HOUSTON — The four astronauts aboard NASA’s Artemis II mission successfully completed a critical translunar injection burn on Thursday, sending their Orion spacecraft out of Earth orbit and onto a trajectory toward the Moon.
NASA astronauts Reid Wiseman, Victor Glover and Christina Koch, along with Canadian Space Agency astronaut Jeremy Hansen, executed the maneuver at 7:49 p.m. EDT on April 2, approximately 24 hours after the mission’s launch from Kennedy Space Center in Florida on April 1. The burn lasted about five minutes and 52 seconds.
The Orion spacecraft, named Integrity by the crew, performed the engine firing using its service module main engine, increasing velocity to escape Earth’s gravitational pull and commit the vehicle to a free-return trajectory around the Moon. Officials described the burn as flawless.
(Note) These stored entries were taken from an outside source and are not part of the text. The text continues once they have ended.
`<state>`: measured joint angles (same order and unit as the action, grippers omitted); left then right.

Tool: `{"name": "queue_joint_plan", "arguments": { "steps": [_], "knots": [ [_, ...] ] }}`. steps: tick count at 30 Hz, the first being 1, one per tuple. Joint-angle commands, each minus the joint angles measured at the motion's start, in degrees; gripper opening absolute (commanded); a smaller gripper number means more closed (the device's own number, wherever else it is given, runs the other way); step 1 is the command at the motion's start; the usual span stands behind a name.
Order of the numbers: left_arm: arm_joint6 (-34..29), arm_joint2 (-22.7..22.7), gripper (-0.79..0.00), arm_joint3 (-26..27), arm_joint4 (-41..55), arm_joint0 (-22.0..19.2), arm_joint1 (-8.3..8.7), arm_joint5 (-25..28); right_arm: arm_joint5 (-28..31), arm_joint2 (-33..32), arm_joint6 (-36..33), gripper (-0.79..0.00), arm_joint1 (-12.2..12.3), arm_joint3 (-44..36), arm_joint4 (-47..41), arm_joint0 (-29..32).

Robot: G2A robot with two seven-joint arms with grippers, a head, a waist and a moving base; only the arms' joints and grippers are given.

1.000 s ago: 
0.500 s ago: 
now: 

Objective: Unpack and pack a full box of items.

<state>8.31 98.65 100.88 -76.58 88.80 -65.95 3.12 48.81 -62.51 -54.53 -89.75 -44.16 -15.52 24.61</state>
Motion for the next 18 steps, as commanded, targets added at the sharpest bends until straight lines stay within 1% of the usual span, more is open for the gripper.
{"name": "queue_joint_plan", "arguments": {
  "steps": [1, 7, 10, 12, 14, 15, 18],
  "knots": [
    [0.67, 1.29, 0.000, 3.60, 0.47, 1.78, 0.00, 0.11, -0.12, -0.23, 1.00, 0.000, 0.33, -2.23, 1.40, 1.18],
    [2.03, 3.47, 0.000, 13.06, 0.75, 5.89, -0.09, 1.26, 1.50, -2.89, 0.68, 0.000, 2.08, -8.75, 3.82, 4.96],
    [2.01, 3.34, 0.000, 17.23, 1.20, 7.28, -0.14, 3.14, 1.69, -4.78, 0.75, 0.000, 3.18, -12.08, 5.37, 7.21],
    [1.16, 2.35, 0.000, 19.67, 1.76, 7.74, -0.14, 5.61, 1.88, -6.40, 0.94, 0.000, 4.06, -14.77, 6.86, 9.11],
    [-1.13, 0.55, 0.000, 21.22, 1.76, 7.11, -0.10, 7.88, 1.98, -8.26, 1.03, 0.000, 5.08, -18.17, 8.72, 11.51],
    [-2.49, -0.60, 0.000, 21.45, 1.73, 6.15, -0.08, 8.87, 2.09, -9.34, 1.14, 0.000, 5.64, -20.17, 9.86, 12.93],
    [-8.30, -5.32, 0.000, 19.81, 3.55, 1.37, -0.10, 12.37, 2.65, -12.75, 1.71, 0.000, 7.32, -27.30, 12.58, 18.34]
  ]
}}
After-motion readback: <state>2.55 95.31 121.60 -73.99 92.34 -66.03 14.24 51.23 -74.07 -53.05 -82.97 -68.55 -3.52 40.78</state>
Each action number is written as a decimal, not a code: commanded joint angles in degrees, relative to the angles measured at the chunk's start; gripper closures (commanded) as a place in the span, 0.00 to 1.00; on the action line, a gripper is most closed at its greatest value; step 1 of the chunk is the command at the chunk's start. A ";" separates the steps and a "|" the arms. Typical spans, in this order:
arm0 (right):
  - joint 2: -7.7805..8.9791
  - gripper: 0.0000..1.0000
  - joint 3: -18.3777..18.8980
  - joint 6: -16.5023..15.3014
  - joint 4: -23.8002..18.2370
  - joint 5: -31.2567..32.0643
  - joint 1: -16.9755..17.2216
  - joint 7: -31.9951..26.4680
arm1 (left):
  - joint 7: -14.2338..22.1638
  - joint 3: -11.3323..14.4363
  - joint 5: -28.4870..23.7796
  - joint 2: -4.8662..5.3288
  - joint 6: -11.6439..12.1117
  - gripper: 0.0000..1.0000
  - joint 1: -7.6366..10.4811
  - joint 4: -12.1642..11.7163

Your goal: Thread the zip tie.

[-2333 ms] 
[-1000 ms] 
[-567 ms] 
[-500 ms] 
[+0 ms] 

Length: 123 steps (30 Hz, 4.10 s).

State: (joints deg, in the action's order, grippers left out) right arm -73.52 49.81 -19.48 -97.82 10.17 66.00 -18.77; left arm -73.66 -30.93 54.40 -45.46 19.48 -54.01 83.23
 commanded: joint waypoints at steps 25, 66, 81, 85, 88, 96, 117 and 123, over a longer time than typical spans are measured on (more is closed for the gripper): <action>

“From this point forward, the laws of orbital mechanics are going to carry our crew to the moon, around the far side, and back to Earth,” Lori Glaze, acting associate administrator for NASA’s Exploration Systems Development Mission Directorate, said during a mission briefing.
The Artemis II mission, launched aboard the Space Launch System rocket at 6:35 p.m. EDT on April 1, marks the first crewed flight beyond low Earth orbit since Apollo 17 in 1972. It serves as a test flight for the Orion spacecraft and SLS system ahead of future lunar landing missions under NASA’s Artemis program.
Prior to the translunar injection, the crew conducted an initial perigee raise burn to place the spacecraft into a high elliptical Earth orbit. The Thursday burn jettisoned the interim cryogenic propulsion stage and relied on Orion’s own propulsion for the journey.
Mission managers reviewed spacecraft systems performance before approving the burn. The crew spent their first full day in space activating life support systems, communicating with mission control in Houston, and familiarizing themselves with the vehicle.
Artemis II is an approximately 10-day mission that will send the crew on a flyby of the Moon without entering lunar orbit or landing. The spacecraft is expected to reach the vicinity of the Moon in about four days, looping around its far side before returning to Earth on a path guided by lunar gravity.
Splashdown is targeted for April 10 in the Pacific Ocean off the coast of California. No landing on the lunar surface is planned; the mission focuses on testing Orion’s capabilities in deep space, including life support, navigation, and re-entry systems.
As of Friday, the spacecraft continued its coast toward the Moon with all systems performing as expected, according to NASA updates. Daily mission status briefings are ongoing from Johnson Space Center, with the next major milestone being the lunar flyby activities. Details on any minor anomalies, if present, remain under review by the mission management team.